I have a question bonding the two favorite subjects of these forum: Do you think there is a connection, if any, between religion and politics? I’m not talking about division of church and state sort of thing, I’m asking about how people react to both subjects.

mallorn - October 18th, 2004 at 11:55 am

I think there’s a difference between saying monotheism vs. polytheism and atheism vs. monotheism in that a theist of any variety can make the argument that something must exist, whereas the debate of monotheism vs. polytheism is just niggling details.

Owen - October 18th, 2004 at 11:56 am

Mallorn: The two tend to be intricately intertwined. What we judge as “good” is defined, more often than not, by what a religion has defined as good. Both seek to exercise power over the same body.

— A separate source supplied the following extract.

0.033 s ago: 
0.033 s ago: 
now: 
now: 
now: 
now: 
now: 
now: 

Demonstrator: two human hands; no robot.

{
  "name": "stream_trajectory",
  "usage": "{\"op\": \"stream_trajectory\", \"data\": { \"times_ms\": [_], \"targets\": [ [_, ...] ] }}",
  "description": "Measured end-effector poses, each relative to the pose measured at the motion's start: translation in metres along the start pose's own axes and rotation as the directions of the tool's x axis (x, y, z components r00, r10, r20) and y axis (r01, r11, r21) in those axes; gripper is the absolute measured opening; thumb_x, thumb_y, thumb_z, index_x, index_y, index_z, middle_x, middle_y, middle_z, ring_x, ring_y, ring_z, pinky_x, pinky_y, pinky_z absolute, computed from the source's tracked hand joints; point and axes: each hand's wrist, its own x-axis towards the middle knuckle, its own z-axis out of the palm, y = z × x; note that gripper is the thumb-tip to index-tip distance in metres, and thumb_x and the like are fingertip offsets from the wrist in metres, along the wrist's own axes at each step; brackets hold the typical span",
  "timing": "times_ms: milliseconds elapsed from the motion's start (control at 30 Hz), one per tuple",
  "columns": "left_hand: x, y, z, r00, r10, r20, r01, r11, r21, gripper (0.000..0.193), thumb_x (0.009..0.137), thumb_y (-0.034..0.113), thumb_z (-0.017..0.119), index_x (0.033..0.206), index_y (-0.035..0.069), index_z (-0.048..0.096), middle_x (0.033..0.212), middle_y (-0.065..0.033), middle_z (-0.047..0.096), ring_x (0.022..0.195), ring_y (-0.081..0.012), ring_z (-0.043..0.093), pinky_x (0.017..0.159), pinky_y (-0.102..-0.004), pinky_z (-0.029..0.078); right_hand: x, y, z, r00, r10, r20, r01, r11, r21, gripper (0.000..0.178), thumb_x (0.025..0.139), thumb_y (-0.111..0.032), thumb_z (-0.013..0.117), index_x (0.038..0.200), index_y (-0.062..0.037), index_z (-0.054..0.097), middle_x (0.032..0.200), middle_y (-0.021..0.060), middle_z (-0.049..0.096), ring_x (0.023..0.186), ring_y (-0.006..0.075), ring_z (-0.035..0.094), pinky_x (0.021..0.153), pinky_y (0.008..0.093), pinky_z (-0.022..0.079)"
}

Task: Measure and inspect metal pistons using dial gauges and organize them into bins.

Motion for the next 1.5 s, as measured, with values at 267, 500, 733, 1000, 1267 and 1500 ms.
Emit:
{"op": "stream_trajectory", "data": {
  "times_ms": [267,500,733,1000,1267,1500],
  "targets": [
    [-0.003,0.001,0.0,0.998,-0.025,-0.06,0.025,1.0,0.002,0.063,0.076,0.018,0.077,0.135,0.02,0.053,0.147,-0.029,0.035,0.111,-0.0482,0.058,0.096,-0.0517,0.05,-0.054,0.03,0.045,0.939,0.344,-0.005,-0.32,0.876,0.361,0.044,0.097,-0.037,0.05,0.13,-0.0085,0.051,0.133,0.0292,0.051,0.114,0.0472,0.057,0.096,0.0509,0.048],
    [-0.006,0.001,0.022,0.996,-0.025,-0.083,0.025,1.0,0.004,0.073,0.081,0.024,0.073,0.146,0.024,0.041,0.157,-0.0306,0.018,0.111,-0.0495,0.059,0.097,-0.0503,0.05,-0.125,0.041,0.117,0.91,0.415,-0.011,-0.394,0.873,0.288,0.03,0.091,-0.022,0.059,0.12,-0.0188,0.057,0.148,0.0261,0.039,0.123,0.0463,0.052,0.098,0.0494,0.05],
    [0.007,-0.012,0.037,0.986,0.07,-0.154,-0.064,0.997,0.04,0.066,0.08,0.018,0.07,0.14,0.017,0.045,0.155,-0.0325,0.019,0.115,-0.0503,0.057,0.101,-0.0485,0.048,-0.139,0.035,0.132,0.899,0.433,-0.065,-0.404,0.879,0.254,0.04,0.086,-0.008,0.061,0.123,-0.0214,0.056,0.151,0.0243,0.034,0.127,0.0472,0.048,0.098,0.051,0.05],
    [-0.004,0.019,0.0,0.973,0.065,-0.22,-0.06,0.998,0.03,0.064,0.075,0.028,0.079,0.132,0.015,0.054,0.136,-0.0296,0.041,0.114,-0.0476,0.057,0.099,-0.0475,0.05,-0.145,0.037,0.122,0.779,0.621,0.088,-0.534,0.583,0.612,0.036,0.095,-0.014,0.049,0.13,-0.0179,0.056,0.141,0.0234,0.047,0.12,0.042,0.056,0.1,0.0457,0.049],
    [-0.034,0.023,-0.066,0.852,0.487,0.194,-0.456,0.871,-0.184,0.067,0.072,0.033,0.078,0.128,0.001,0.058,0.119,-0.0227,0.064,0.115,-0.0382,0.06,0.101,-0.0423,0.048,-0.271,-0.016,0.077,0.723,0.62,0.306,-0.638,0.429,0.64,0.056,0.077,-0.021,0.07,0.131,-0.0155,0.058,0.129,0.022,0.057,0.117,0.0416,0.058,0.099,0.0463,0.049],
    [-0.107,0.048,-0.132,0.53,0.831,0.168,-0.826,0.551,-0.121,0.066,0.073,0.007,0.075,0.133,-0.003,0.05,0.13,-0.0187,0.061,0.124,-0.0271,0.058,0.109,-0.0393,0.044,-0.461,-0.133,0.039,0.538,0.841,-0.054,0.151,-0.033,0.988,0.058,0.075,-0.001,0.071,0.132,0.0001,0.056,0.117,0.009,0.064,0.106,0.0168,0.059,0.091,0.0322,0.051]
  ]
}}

Both are seen as unquestionable authorities (at least, by certain, um, er, Bastard Republicans (note that this is a qualification of “Republicans in General”)). And both are hated for their flaws by the same people who flock to their call and sing their praises out of the other side of their mouths. Both rely on divisions (religions, parties, whatever) to strengthen their own support.

Owen - October 18th, 2004 at 11:59 am

I agree with Owen in that religion and politics do intertwine themselves for many reasons. That is another thing I like about Kerry, is that he stated during the third debate that he votes differently than his religion tells him to vote since he understands the need to not push one religious viewpoint over another through laws. This tends to be the case for a lot of the Democrats, and some of the Republicans (the pure fiscal conservatives like McCain), but not for the new, powerful minority, branch of the Republicans, the neo-conservatives. This is coming to logger heads in this election.

Back to the faith issue. I think the viewpoint that can be self-consistant with no faith is Agnostisim. All other systems of belief require faith to be self-consistant. I also believe that there is a big difference between the jump from polytheism to monotheism and from theism to atheism. Seperation and consoldation of powers seem like there is a natural transition between the two (don’t get me wrong, still a big jump). The transition from these powers existing and not existing, I feel, is a much more drastic leap of faith since it requires the complete replacement of the answers to lifes questions rather than shuffling them around.

stephen - October 18th, 2004 at 12:48 pm

Speaking of Politics, thanks for mentioning that not all Republicans are spawn of the devil, stephen. Around election time, it’s an easy generalization to make, and one that makes liberal Democrats look just as closed-minded as the things they dislike.

Paradoxdruid - October 18th, 2004 at 3:20 pm

Where as I’m an agnostic cynic. I have faith in nothing. NOTHING!